PowerbyProxi's rivals include a number of other start-ups and American semi-conductor giant Qualcomm, but Mishriki told the Business Herald last year that the firm's "really strong" portfolio of patents gave it an edge.
A market source says it's unclear when PowerbyProxi might float, but the company is "pretty determined".
The success of online accounting software developer Xero has encouraged many privately owned technology firms to look at listing.
Other technology companies on the listing radar include Wellington-based maker of GPS-enabled measurement devices IkeGPS, data warehousing provider Wherescape, healthcare software developer Orion Health and transport software firm Eroad.
IPO BOOM
A flurry of listings is expected to take place in the lead-up to this year's general election.
A source says there is a group of firms preparing to list before New Zealand heads to the polls on September 20, while another group was aiming to float afterwards. "At this stage I think there's more coming before the election," he says.
Software firms Serko and Gentrack last week revealed plans to list on the 24th and 25th of this month, respectively.
Word on the street is that demand for the Serko offer, which opened on Wednesday, has been strong.
Christchurch-based fruit and vegetable marketer Scales Corporation expects to float in July. A group of fund managers paid a visit to the firm's operations in Hawkes Bay this week.
Listing announcements are also anticipated from glass supplier Metro GlassTech and equipment rental firm Hirepool.
Putting all the euphoria to one side, Stock Takes hopes retail investors are approaching these new investment opportunities with caution.
As one fund manager observed, companies aren't listing out of the kindness of their hearts - they're looking to cash in on a sharemarket that has risen sharply over the past couple of years.
RESEARCH RECEDES
"I've never seen it so busy." That seems to be the mantra of equity market players amid a rush of new listings on both sides of the Tasman.
But all the IPO work is sucking up the resources of sharebrokers' analyst teams, according to fund managers who say there has been a noticeable downturn in the quality and volume of brokers' research output.
One fund manager said when analysts got too busy they ended up "toeing the company line" on firms they cover.
"They are very bogged down and the amount of research that's being generated is being reduced as a result," said another. "A vacuum is probably the best way of putting it."
REVENUE DIP
Hirepool's sales declined by 7.6 per cent in the 2014 financial year despite a firming New Zealand economy, according to pre-marketing research released by Deutsche Bank.
But investments being made by the company, coupled with an increase in construction projects, is expected to bolster the business in the next financial year.
The Deutsche Bank report says the company - which rents equipment such as vehicles, portable toilets and catering gear - expects to post revenue of $156.5 million for the 2015 financial year, a "level near which Hirepool has achieved previously".
Fund managers have been told Hirepool will post a $25.6 million profit in the 2015 financial year, according to the Australian Financial Review.
Deutsche Bank gave the company an equity value in the range of $260 million to $320 million. A net dividend yield of between 5.3 per cent and 6.5 per cent was expected next year, according to the research.

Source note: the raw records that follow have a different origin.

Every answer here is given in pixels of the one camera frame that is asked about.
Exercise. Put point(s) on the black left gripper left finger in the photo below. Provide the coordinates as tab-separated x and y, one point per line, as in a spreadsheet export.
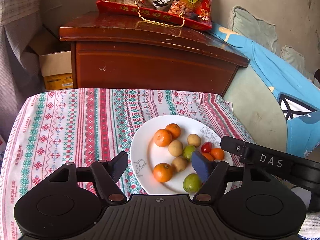
103	174

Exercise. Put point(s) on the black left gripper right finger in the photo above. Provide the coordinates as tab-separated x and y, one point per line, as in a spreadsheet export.
216	175

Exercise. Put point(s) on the orange mandarin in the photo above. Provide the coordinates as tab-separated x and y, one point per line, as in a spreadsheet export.
162	137
208	156
174	129
163	172
217	153

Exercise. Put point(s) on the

Hirepool, which acquired rival equipment hire business HireQuip last year, is owned by Australian private equity firm Next Capital.
Deutsche Craigs, UBS and Macquarie Capital are managing the offer.
BUMPY RIDE
It's been a wild ride for Pacific Edge shareholders over the past couple of years.

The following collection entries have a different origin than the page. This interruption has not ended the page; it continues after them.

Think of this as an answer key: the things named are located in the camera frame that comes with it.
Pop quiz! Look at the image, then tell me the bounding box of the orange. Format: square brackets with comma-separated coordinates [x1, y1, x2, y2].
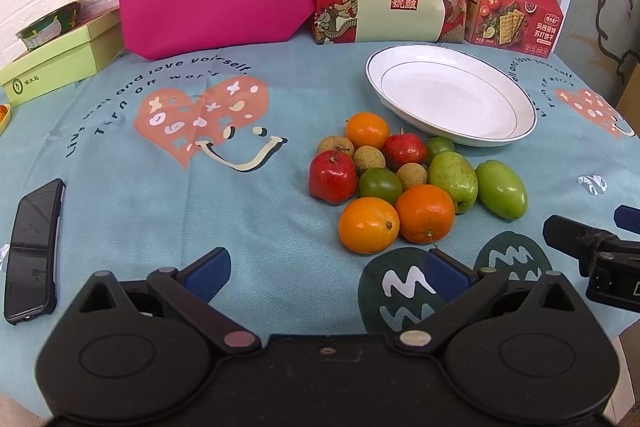
[345, 112, 390, 150]
[337, 197, 400, 255]
[395, 184, 456, 245]

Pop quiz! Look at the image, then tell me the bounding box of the green oval jujube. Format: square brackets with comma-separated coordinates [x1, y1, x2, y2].
[475, 159, 528, 221]

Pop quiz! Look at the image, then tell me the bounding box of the green pear-like fruit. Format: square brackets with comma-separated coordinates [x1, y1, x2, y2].
[427, 150, 478, 215]

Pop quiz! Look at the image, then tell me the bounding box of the green round fruit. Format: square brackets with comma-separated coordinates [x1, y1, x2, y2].
[425, 136, 456, 166]
[358, 168, 404, 205]

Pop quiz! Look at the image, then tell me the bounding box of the green round fruit back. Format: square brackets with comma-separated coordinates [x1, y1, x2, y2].
[425, 136, 456, 166]

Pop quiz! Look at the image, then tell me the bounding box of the red apple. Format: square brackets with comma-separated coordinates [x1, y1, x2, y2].
[308, 150, 358, 206]
[382, 133, 427, 172]

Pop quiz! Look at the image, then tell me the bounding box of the orange back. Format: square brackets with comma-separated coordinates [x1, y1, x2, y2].
[345, 112, 390, 150]

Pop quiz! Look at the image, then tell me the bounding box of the teal printed tablecloth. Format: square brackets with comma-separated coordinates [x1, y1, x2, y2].
[0, 28, 640, 419]

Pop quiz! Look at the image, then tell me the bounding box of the black smartphone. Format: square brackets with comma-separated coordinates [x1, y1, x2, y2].
[3, 178, 65, 325]

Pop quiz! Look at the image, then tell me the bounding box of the white ceramic plate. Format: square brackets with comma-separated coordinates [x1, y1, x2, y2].
[366, 44, 537, 148]

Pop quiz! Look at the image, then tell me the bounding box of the red cracker box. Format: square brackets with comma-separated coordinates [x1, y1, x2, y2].
[465, 0, 563, 58]

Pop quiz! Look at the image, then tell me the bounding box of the yellow fruit tray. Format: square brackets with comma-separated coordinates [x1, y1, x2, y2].
[0, 104, 12, 134]

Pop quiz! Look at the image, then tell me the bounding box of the light green box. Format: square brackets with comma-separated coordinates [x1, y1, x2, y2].
[1, 10, 124, 106]

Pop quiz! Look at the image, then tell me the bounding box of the green patterned bowl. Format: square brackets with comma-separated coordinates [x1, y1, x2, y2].
[16, 1, 81, 52]

After surging to an all-time high of $1.74 in January, the company's share price has since slumped and dropped as low as 69c this week, before recovering to close at 81c yesterday.

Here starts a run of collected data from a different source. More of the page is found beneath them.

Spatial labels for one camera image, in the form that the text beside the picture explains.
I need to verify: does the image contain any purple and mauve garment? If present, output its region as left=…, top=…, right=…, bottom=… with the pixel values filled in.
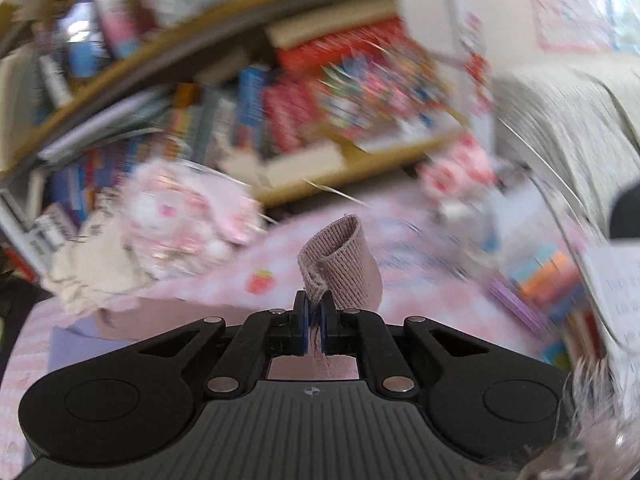
left=47, top=214, right=383, bottom=380

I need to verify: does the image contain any pink white plush bunny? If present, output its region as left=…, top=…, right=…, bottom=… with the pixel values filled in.
left=120, top=158, right=266, bottom=281

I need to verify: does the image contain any cream canvas tote bag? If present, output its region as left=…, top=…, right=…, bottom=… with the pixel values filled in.
left=42, top=198, right=152, bottom=318

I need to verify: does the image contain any clear box of beads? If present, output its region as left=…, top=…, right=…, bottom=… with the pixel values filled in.
left=317, top=42, right=465, bottom=154

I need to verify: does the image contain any wooden white-framed bookshelf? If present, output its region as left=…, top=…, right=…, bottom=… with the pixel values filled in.
left=1, top=0, right=464, bottom=280

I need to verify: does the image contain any grey knitted cloth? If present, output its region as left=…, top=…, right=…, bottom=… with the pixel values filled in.
left=492, top=58, right=639, bottom=234

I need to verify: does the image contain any pink blue spray bottle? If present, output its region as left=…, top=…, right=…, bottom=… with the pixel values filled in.
left=94, top=0, right=142, bottom=60

The bladder cancer test provider's stock gained almost 230 per cent in the year to January 2014. The rally was partly spurred by positive announcements of potentially lucrative deals with major health networks in the United States, where the firm is targeting major expansion.
But Pacific Edge, which entered the NZX-50 in March, has been caught up over the past few months in a global sell-off of growth-focused equities and a dip in investor appetite for loss-making firms with big promises of future profit and success.
Rickey Ward, JBWere's New Zealand equity manager, says the company is merely going through the "growing pains" that all high growth start-ups have to endure.
"Management indicate that the company has sufficient funds to cater for budgeted growth over the next two years and funding is typically the single biggest issue that kills these companies," Ward says.
"Pacific Edge has finally started to achieve some modest trading revenue so everything looks promising so far but investors will require significant momentum for the next leg."
The company posted a full-year loss of $9.4 million last week, up from a loss of $6.9 million in the previous year. Revenue in the 12 months to March 31 this year rose to $523,000 from $182,000 a year earlier.
Pacific Edge has established a laboratory, where its tests are processed, in the US state of Pennsylvania and has established relationships with four national health networks in that country.
The company, which hopes to hit annual revenue of $100 million in the US within the next five years, is chasing deals with other major providers such as the Veterans Administration, a provider of healthcare to former members of the US armed forces, and the Centres for Medicare and Medicaid Services (CMS), which oversees government-funded health insurance programmes for senior citizens and low-income earners.
The announcement of a deal with either of those providers could set off another rally in the stock.